[Dataset excerpts]

=== Begin Enclosure ===

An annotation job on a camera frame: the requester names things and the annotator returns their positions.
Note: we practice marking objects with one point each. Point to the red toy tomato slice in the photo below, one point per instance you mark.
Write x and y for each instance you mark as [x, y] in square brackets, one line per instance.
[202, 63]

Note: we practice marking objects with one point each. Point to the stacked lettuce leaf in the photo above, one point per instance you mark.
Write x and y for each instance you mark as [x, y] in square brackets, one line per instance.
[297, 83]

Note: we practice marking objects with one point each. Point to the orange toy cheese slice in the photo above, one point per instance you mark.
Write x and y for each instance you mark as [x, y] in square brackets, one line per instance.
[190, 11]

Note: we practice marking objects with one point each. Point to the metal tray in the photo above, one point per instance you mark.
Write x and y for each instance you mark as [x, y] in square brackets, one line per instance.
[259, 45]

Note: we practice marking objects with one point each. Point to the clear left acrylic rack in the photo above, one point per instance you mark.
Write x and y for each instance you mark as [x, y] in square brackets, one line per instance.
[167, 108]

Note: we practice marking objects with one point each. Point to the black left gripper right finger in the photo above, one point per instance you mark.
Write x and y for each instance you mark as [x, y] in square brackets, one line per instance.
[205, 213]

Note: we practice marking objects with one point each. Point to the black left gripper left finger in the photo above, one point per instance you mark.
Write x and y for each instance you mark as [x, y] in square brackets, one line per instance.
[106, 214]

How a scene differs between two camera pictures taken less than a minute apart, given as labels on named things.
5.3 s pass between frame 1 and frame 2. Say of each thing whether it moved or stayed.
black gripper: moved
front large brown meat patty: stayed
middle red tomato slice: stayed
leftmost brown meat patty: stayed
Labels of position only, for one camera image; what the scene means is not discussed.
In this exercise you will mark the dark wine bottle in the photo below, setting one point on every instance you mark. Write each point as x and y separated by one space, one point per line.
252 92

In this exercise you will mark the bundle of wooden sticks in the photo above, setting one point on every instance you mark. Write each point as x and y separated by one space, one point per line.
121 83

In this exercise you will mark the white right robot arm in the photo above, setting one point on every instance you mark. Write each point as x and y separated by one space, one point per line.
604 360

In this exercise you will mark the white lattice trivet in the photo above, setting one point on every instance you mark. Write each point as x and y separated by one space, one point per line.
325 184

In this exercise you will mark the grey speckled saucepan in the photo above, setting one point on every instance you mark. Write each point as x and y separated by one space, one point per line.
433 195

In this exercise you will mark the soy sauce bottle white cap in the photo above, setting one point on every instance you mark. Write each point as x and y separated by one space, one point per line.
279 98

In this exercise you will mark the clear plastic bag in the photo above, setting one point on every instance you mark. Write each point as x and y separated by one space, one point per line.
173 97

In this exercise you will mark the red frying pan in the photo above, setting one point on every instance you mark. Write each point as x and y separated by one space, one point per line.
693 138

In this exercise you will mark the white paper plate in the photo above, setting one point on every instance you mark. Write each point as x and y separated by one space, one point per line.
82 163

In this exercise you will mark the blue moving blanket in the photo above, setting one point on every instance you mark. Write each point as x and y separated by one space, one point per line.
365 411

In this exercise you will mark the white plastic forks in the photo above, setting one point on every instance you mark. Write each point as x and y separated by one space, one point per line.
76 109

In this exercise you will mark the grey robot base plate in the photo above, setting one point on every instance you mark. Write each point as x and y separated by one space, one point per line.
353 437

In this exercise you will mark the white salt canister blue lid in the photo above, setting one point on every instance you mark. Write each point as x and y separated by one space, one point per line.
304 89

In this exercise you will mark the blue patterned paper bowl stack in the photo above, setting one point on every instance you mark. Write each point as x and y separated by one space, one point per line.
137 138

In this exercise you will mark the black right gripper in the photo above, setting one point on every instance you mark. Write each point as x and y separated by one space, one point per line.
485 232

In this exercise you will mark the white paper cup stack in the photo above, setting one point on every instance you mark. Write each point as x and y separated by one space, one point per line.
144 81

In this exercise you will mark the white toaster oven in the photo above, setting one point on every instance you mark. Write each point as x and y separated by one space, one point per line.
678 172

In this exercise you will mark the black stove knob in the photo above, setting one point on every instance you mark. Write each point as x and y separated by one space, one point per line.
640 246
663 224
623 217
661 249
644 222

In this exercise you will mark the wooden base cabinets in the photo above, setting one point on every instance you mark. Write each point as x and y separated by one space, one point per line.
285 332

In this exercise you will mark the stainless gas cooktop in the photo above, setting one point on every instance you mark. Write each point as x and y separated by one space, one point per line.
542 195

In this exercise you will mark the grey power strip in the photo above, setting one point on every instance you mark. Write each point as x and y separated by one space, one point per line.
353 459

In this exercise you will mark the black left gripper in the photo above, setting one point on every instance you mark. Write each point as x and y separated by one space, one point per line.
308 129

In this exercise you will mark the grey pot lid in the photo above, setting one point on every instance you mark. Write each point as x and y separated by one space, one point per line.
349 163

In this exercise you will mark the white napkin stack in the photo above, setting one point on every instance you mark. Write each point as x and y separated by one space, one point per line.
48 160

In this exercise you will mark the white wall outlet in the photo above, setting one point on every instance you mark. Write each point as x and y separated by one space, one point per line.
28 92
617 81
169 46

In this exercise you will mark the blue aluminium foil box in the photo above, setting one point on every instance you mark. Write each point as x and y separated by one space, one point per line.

=== End Enclosure ===

# [DESCRIPTION OF THE TASK]
Each entry needs to be given again exactly as it stands.

# [SOLUTION BELOW]
An annotation job on a camera frame: the requester names things and the annotator returns their positions.
Note: we practice marking objects with one point each. Point to the red toy tomato slice in the photo below, one point per instance you mark.
Write x and y for each instance you mark as [x, y] in square brackets, one line per instance.
[202, 63]

Note: we practice marking objects with one point each. Point to the stacked lettuce leaf in the photo above, one point per instance you mark.
Write x and y for each instance you mark as [x, y] in square brackets, one line per instance.
[297, 83]

Note: we practice marking objects with one point each. Point to the orange toy cheese slice in the photo above, one point per instance you mark.
Write x and y for each instance you mark as [x, y] in square brackets, one line per instance.
[190, 11]

Note: we practice marking objects with one point each. Point to the metal tray in the photo above, one point per instance you mark.
Write x and y for each instance you mark as [x, y] in square brackets, one line per instance.
[259, 45]

Note: we practice marking objects with one point each. Point to the clear left acrylic rack in the photo above, one point per instance you mark.
Write x and y for each instance you mark as [x, y] in square brackets, one line per instance.
[167, 108]

Note: we practice marking objects with one point each. Point to the black left gripper right finger in the photo above, one point per instance you mark.
Write x and y for each instance you mark as [x, y] in square brackets, one line per instance.
[205, 213]

Note: we practice marking objects with one point each. Point to the black left gripper left finger in the photo above, one point per instance you mark.
Write x and y for each instance you mark as [x, y] in square brackets, one line per instance.
[106, 214]

How a scene differs between two camera pictures taken less than a minute apart, given as labels on named things.
5.3 s pass between frame 1 and frame 2. Say of each thing whether it moved or stayed.
black gripper: moved
front large brown meat patty: stayed
middle red tomato slice: stayed
leftmost brown meat patty: stayed
Labels of position only, for one camera image; what the scene means is not discussed.
In this exercise you will mark the dark wine bottle in the photo below, setting one point on every instance you mark. Write each point as x and y separated by one space, one point per line.
252 92

In this exercise you will mark the bundle of wooden sticks in the photo above, setting one point on every instance you mark. Write each point as x and y separated by one space, one point per line.
121 83

In this exercise you will mark the white right robot arm in the photo above, setting one point on every instance you mark. Write each point as x and y separated by one space, one point per line.
604 360

In this exercise you will mark the white lattice trivet in the photo above, setting one point on every instance you mark. Write each point as x and y separated by one space, one point per line.
325 184

In this exercise you will mark the grey speckled saucepan in the photo above, setting one point on every instance you mark. Write each point as x and y separated by one space, one point per line.
433 195

In this exercise you will mark the soy sauce bottle white cap in the photo above, setting one point on every instance you mark. Write each point as x and y separated by one space, one point per line.
279 98

In this exercise you will mark the clear plastic bag in the photo above, setting one point on every instance you mark. Write each point as x and y separated by one space, one point per line.
173 97

In this exercise you will mark the red frying pan in the photo above, setting one point on every instance you mark. Write each point as x and y separated by one space, one point per line.
693 138

In this exercise you will mark the white paper plate in the photo above, setting one point on every instance you mark. Write each point as x and y separated by one space, one point per line.
82 163

In this exercise you will mark the blue moving blanket in the photo above, setting one point on every instance you mark. Write each point as x and y separated by one space, one point per line.
365 411

In this exercise you will mark the white plastic forks in the photo above, setting one point on every instance you mark. Write each point as x and y separated by one space, one point per line.
76 109

In this exercise you will mark the grey robot base plate in the photo above, setting one point on every instance you mark. Write each point as x and y separated by one space, one point per line.
353 437

In this exercise you will mark the white salt canister blue lid in the photo above, setting one point on every instance you mark. Write each point as x and y separated by one space, one point per line.
304 89

In this exercise you will mark the blue patterned paper bowl stack in the photo above, setting one point on every instance you mark. Write each point as x and y separated by one space, one point per line.
137 138

In this exercise you will mark the black right gripper in the photo above, setting one point on every instance you mark. Write each point as x and y separated by one space, one point per line.
485 232

In this exercise you will mark the white paper cup stack in the photo above, setting one point on every instance you mark. Write each point as x and y separated by one space, one point per line.
144 81

In this exercise you will mark the white toaster oven in the photo above, setting one point on every instance you mark. Write each point as x and y separated by one space, one point per line.
678 172

In this exercise you will mark the black stove knob in the photo above, setting one point on every instance you mark. Write each point as x and y separated by one space, one point per line.
640 246
663 224
623 217
661 249
644 222

In this exercise you will mark the wooden base cabinets in the photo above, setting one point on every instance you mark. Write each point as x and y separated by one space, one point per line.
285 332

In this exercise you will mark the stainless gas cooktop in the photo above, setting one point on every instance you mark. Write each point as x and y separated by one space, one point per line.
542 195

In this exercise you will mark the grey power strip in the photo above, setting one point on every instance you mark. Write each point as x and y separated by one space, one point per line.
353 459

In this exercise you will mark the black left gripper in the photo above, setting one point on every instance you mark. Write each point as x and y separated by one space, one point per line.
308 129

In this exercise you will mark the grey pot lid in the photo above, setting one point on every instance you mark. Write each point as x and y separated by one space, one point per line.
349 163

In this exercise you will mark the white napkin stack in the photo above, setting one point on every instance you mark. Write each point as x and y separated by one space, one point per line.
48 160

In this exercise you will mark the white wall outlet in the photo above, setting one point on every instance you mark. Write each point as x and y separated by one space, one point per line.
28 92
617 81
169 46

In this exercise you will mark the blue aluminium foil box in the photo above, setting one point on every instance you mark. Write each point as x and y separated by one space, one point per line.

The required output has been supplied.